# THE PROBLEM
Pictures excluded, copy all of the data below exactly.
==============================
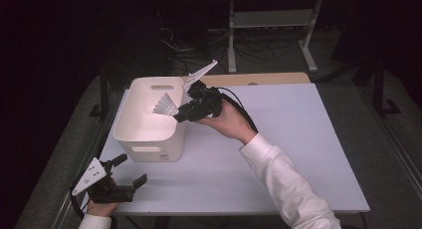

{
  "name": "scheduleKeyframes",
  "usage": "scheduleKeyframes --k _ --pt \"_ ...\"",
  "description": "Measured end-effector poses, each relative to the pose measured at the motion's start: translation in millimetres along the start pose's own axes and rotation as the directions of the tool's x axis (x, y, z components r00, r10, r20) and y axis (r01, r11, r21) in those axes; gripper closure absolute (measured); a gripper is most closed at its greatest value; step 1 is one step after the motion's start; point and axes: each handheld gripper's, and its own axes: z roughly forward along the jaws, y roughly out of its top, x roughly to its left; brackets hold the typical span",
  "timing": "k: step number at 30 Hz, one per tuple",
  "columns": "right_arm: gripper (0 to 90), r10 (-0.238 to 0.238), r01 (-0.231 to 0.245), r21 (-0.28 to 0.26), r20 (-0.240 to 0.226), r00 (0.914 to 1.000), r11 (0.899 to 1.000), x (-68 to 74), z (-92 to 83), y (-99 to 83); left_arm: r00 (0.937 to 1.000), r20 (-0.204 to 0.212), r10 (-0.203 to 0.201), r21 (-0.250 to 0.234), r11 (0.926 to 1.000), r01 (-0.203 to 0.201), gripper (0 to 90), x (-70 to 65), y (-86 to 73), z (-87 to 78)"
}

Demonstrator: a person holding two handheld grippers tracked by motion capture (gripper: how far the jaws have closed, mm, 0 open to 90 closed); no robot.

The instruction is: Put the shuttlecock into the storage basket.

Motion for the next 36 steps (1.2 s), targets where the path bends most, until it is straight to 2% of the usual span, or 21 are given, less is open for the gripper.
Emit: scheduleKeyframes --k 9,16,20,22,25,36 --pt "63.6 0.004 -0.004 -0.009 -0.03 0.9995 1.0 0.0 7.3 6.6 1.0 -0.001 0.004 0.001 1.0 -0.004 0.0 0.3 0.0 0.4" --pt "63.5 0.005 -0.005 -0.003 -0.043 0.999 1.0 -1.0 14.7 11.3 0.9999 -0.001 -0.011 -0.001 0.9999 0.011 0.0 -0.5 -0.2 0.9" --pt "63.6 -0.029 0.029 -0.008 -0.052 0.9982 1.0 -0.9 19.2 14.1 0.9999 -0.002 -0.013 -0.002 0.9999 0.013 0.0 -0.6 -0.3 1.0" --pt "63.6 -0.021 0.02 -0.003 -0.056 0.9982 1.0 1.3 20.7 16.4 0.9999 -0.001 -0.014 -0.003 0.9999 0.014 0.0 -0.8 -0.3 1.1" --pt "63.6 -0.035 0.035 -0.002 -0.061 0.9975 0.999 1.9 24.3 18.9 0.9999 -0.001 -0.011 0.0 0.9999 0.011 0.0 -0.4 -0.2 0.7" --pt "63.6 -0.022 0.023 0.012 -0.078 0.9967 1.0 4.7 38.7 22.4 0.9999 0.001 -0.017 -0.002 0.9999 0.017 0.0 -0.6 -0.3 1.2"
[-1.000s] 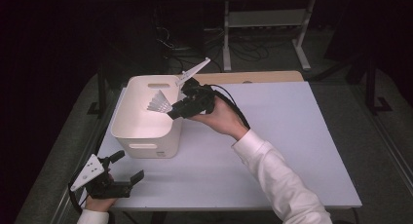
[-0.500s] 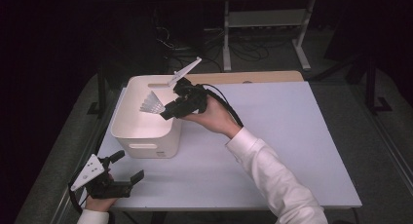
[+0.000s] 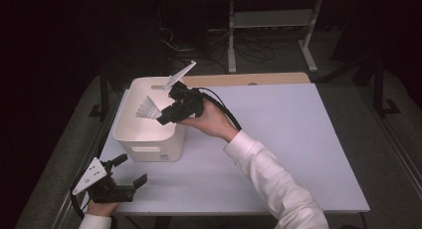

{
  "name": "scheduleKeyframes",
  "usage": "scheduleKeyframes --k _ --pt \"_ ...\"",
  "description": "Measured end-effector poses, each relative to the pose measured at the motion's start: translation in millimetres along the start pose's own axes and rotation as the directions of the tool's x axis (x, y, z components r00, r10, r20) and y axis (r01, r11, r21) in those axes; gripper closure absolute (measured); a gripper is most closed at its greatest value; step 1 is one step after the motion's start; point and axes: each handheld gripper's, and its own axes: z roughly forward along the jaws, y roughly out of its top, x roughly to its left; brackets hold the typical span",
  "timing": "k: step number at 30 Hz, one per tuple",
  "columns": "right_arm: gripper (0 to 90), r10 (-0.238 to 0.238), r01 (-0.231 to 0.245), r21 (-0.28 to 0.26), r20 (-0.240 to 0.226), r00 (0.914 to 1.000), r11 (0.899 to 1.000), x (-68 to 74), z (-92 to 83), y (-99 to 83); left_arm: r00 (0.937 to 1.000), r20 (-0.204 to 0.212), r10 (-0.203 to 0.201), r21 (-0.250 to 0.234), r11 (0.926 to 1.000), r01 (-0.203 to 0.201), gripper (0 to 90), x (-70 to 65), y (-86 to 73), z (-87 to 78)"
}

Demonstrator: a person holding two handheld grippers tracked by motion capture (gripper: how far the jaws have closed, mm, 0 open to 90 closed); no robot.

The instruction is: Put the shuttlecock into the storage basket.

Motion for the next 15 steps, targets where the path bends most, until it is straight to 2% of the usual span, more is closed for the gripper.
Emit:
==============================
# OUTPUT FOR THIS TASK
{
  "name": "scheduleKeyframes",
  "usage": "scheduleKeyframes --k _ --pt \"_ ...\"",
  "description": "Measured end-effector poses, each relative to the pose measured at the motion's start: translation in millimetres along the start pose's own axes and rotation as the directions of the tool's x axis (x, y, z components r00, r10, r20) and y axis (r01, r11, r21) in those axes; gripper closure absolute (measured); a gripper is most closed at its greatest value; step 1 is one step after the motion's start; point and axes: each handheld gripper's, and its own axes: z roughly forward along the jaws, y roughly out of its top, x roughly to its left; brackets hold the typical span",
  "timing": "k: step number at 30 Hz, one per tuple",
  "columns": "right_arm: gripper (0 to 90), r10 (-0.238 to 0.238), r01 (-0.231 to 0.245), r21 (-0.28 to 0.26), r20 (-0.240 to 0.226), r00 (0.914 to 1.000), r11 (0.899 to 1.000), x (-68 to 74), z (-92 to 83), y (-99 to 83); left_arm: r00 (0.937 to 1.000), r20 (-0.204 to 0.212), r10 (-0.203 to 0.201), r21 (-0.250 to 0.234), r11 (0.926 to 1.000), r01 (-0.203 to 0.201), gripper (0 to 90), x (-70 to 65), y (-86 to 73), z (-87 to 78)"
}

Demonstrator: a person holding two handheld grippers tracked by motion capture (gripper: how far the jaws have closed, mm, 0 open to 90 closed); no robot.

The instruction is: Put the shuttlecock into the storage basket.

Motion for the next 36 steps (1.2 s), targets where the path bends most, until it is straight to 2% of the usual span, or 21 are given, less is open for the gripper.
Emit: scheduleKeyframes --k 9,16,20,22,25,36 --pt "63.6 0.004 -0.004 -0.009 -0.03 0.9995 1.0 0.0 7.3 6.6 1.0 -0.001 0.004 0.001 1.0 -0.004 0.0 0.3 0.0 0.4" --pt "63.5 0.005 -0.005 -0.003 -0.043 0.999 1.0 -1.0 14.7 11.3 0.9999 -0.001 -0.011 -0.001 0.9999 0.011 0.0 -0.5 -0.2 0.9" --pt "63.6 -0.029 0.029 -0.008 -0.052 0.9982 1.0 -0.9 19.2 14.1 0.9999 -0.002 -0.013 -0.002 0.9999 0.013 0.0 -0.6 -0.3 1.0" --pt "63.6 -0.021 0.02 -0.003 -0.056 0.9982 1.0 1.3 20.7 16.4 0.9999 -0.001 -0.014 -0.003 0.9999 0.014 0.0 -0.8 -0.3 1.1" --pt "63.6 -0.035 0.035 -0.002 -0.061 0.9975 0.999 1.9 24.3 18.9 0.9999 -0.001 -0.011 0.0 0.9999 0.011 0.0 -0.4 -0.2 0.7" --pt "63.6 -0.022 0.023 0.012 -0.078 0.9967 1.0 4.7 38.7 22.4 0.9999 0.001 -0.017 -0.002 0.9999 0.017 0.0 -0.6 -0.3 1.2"
[-1.000s] 
[-0.500s] 
[+0.000s] 

{
  "name": "scheduleKeyframes",
  "usage": "scheduleKeyframes --k _ --pt \"_ ...\"",
  "description": "Measured end-effector poses, each relative to the pose measured at the motion's start: translation in millimetres along the start pose's own axes and rotation as the directions of the tool's x axis (x, y, z components r00, r10, r20) and y axis (r01, r11, r21) in those axes; gripper closure absolute (measured); a gripper is most closed at its greatest value; step 1 is one step after the motion's start; point and axes: each handheld gripper's, and its own axes: z roughly forward along the jaws, y roughly out of its top, x roughly to its left; brackets hold the typical span",
  "timing": "k: step number at 30 Hz, one per tuple",
  "columns": "right_arm: gripper (0 to 90), r10 (-0.238 to 0.238), r01 (-0.231 to 0.245), r21 (-0.28 to 0.26), r20 (-0.240 to 0.226), r00 (0.914 to 1.000), r11 (0.899 to 1.000), x (-68 to 74), z (-92 to 83), y (-99 to 83); left_arm: r00 (0.937 to 1.000), r20 (-0.204 to 0.212), r10 (-0.203 to 0.201), r21 (-0.250 to 0.234), r11 (0.926 to 1.000), r01 (-0.203 to 0.201), gripper (0 to 90), x (-70 to 65), y (-86 to 73), z (-87 to 78)"
}

Demonstrator: a person holding two handheld grippers tracked by motion capture (gripper: how far the jaws have closed, mm, 0 open to 90 closed); no robot.

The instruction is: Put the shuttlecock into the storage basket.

Motion for the next 15 steps, targets where the path bends most, until it is straight to 2% of the usual span, more is closed for the gripper.
Emit:

This response is complete, and nothing else is pending.